Depuis 2015 et Le Réveil de la Force, nous ne communiquons plus sur ces chiffres. Pour ce film, certains spectateurs ont cru, à tort, que les séances étaient complètes, ce qui a impacté les cinq premiers jours d’exploitation. Sa performance est à mettre à part car il arrivait douze ans après La Revanche des Siths et suscitait une vraie excitation. L’Ascension de Skywalker sort dans un autre contexte mais les chiffres sont très bons comparés aux Derniers Jedi et Avengers: Endgame. Et ce, alors même qu’il n’y a pas de véritable culture du préachat en France.

Les petites exploitations ont du mal à répondre aux exigences de Disney concernant le nombre de séances. Depuis la recommandation en faveur des 2 et 3 écrans de la Médiatrice, qu’est-ce qui a changé pour vous ?

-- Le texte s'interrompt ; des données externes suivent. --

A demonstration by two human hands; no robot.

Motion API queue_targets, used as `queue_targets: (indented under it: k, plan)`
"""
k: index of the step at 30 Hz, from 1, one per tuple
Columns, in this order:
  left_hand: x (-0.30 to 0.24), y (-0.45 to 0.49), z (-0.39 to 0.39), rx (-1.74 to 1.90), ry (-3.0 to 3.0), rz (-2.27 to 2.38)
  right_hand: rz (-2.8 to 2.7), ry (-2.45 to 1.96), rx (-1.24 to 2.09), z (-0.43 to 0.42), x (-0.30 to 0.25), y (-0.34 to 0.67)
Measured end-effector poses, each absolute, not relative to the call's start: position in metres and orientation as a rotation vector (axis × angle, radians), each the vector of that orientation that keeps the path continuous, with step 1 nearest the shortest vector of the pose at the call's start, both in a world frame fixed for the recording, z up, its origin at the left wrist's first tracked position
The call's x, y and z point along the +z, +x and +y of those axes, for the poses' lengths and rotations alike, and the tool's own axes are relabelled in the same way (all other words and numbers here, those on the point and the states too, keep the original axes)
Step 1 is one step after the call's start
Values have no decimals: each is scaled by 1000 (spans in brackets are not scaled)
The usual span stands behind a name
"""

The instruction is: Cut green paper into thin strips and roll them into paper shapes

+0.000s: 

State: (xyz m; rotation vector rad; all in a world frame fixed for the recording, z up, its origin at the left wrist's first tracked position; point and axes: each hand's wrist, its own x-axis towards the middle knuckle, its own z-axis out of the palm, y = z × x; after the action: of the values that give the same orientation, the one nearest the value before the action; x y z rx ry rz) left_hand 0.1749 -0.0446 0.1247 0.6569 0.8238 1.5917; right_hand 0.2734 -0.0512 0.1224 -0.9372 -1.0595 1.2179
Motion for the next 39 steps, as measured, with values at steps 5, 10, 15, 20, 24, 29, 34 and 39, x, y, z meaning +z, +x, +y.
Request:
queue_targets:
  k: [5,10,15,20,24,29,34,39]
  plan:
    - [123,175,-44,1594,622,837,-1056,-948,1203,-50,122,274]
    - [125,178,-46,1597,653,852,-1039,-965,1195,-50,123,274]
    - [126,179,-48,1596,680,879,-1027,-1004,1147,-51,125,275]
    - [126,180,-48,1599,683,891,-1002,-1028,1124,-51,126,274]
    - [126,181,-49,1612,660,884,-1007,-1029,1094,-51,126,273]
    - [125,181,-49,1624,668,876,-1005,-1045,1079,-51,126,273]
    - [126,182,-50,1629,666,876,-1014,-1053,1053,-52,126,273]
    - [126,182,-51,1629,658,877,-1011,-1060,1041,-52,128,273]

Cela ne change rien puisque nous avons une approche hebdomadaire des séances. Je pense que tout le monde comprend qu’un film comme Le Roi Lion qui fait 10 millions d’entrées doit être exposé différemment d’un titre qui en enregistre 500 000. La majorité des salles le comprend très bien. Nous faisons en sorte de répondre à leur demande mais cela reste une négociation commerciale. Si la salle ne peut ou ne veut pas se positionner sur notre demande de séances hebdomadaires, libre à elle de ne pas sortir le film en national. Il faut noter que le nombre de séances par semaine se réduit : en avoir 16 aujourd’hui semble exceptionnel ! Nous ne poussons pas pour avoir le plus grand nombre d’écrans, pour être diffusés partout et n’importe comment. L’exposition doit être cohérente avec le potentiel du film, et ceux de Disney font généralement au minimum 1 million d’entrées jusqu’à parfois 10 millions. Grâce à la recommandation, l’exposition a évolué mais ce sont toujours les films porteurs qui attirent les gens au cinéma.